何かの緊急事態かもしれない。リーンとボクの今の職場は離れているし、直接的な関係はない。ということは、仕事以外での話だ。
急いで城に駆け込み、呼ばれていたフラン様の研究室に転がり込む。
そこで見た光景は。
「うえええん、リンカちゃん、どこぉ~!会いたいよぉ、寂しいよぉ~!」
「………なんで私って生まれてきたんだろう。なんでこんなに私ごときが幸せなんだろう。なにか大きな作為があるとしか思えない………例えば明日死ぬとか………」
「―――っ!――――っ!あはっ、あははは、あははははは!!ひー、お腹痛い!………ぶふうっ、あはははは!!」
「………なにこれ」
一言でいえば、カオスだった。
リンカさんの名前を呼びながらひたすら泣き喚くフィリス様。
どんよりした空気を放ちながら、ひたすらにネガティブなことを考えているリーン。
そしてそれを見ながらお腹を抱えて大笑いしているフラン様。
「こんにちはー、フィリスちゃんに呼ばれてきたんだけど………あら、ヨミちゃん?」
「あ、リンカさん。

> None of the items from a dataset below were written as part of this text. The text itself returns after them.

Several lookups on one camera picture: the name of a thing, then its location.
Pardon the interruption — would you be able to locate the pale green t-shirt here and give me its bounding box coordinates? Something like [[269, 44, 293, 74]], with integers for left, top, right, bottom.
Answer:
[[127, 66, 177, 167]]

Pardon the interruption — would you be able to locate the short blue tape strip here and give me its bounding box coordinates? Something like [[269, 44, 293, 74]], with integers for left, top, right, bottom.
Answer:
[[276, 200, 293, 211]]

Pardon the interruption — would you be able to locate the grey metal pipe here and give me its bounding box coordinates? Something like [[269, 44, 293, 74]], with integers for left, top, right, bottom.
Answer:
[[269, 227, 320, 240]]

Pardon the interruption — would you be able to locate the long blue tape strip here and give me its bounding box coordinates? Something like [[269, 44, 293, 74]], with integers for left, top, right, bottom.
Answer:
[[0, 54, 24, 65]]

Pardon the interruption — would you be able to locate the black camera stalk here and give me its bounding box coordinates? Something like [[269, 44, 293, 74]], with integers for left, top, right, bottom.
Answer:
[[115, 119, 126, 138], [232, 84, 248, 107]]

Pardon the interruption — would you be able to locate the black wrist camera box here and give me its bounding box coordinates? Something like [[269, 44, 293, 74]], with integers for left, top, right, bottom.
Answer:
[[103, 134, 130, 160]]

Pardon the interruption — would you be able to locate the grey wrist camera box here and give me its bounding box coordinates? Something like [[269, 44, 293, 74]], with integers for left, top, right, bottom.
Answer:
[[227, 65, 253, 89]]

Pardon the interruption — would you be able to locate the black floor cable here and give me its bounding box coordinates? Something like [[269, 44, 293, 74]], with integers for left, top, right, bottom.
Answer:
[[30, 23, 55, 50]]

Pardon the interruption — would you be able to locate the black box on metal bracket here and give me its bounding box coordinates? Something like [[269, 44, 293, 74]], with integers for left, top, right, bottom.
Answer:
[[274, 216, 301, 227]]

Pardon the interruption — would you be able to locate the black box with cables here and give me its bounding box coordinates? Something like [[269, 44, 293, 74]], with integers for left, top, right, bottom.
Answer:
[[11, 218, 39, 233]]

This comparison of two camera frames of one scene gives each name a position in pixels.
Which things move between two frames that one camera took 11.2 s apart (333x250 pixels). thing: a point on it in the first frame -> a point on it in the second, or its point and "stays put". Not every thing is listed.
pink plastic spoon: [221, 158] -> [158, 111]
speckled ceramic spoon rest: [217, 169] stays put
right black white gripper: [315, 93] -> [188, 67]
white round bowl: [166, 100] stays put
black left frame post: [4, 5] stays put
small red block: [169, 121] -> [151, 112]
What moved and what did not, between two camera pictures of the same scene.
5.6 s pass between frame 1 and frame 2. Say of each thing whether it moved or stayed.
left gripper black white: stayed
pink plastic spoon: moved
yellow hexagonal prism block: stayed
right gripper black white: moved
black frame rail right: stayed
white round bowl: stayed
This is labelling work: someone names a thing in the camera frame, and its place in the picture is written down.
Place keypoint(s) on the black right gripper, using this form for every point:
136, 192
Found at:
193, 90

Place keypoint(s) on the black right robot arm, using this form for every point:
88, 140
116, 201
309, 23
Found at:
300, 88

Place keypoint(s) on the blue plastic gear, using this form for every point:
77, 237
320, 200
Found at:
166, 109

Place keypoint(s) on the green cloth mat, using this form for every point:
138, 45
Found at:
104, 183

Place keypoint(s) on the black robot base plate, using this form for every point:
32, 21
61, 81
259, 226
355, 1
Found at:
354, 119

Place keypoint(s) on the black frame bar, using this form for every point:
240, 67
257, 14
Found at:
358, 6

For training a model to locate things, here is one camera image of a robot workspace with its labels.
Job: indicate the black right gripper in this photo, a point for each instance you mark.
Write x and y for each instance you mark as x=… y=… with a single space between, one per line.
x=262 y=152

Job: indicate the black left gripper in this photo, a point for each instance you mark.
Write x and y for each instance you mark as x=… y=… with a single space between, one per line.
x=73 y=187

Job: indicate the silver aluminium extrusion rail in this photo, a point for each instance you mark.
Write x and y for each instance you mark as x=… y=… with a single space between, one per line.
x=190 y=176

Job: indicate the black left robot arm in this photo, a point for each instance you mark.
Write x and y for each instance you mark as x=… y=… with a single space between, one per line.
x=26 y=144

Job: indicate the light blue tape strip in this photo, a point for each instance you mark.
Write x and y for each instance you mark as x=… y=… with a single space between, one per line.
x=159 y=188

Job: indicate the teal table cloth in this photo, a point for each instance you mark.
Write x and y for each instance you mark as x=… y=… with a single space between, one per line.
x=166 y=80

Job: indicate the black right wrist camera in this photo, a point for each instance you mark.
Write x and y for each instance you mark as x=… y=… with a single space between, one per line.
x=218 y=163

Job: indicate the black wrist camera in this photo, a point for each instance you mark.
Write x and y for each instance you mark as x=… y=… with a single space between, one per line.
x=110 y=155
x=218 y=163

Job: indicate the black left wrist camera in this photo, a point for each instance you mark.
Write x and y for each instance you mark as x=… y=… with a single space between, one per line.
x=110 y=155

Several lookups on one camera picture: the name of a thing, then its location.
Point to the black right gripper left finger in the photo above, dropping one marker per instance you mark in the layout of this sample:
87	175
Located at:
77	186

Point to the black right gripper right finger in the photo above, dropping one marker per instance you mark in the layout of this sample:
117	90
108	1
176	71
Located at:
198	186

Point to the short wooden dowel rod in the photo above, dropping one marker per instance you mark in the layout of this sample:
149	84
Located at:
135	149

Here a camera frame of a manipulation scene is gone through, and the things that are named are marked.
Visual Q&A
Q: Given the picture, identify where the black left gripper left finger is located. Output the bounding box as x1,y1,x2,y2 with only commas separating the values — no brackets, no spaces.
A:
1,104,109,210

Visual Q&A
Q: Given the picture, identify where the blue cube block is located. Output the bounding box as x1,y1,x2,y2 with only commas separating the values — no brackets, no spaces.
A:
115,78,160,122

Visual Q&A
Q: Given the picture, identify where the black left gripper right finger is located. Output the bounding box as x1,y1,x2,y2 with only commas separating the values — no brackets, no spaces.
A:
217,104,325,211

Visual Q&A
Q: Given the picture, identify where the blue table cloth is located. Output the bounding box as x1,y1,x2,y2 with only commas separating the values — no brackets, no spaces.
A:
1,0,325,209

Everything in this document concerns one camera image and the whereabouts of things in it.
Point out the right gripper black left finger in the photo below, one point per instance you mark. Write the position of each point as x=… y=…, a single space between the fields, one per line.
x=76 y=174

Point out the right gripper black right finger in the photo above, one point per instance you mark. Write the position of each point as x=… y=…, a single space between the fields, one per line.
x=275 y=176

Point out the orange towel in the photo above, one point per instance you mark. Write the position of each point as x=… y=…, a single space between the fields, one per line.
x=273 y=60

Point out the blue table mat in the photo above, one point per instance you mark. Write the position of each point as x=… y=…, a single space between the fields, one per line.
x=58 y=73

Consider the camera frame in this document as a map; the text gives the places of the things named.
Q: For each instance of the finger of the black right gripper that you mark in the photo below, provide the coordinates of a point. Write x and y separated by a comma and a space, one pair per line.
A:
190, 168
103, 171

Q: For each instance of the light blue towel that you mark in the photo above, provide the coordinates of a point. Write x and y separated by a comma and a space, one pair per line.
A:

こんにちは」
そこに、更にはリンカさんまでやってきた。
リンカさんはその惨状を見ても動揺せず、フラン様の元に向かった。
「フランちゃん、これなにやったの?」
「ひー、ひー………あ、リンカ。それにヨミもいらっしゃい………ぷふっ!」
「こ、こんにちは。これなんですか?」
「そ、それはね………」
事情を聞いて納得した。
なるほど、性格を変える魔法。
「じゃあなに、これを使えばフィリスちゃんをドエロい性格にすることも可能ってこと!?」
「リーンをボクを手玉に取ろうとして失敗する残念小悪魔な性格にすることも可能ってことですか?」
「できるけど、君たちの四人全員欲望に正直すぎない?」
感動した、素晴らしい魔法だね。
でも、今のリーンはなんていうか、いつもにもまして面倒くさそうだ。
「えっぐ、えっぐ………リンカちゃん、どこ行ってたのぉ………寂しかったのに、置いて行かないでよ、ひどいよぉ………」
「かかかか、かっわいいいい………!あーもーごめんね、もうどこにもいかないからね!ちょっとフランちゃん、これ効力はいつまで続くのかな!?できれば明日まで待ってほしいんだけど!」
「あー、うん。明日の昼までは続くと」
「ふー、ふー、り、理性持つかな………!?」
あっちは楽しそうだ。鼻血をダラダラ流したリンカさんが、フィリス様を抱きしめて恍惚とした表情を浮かべている。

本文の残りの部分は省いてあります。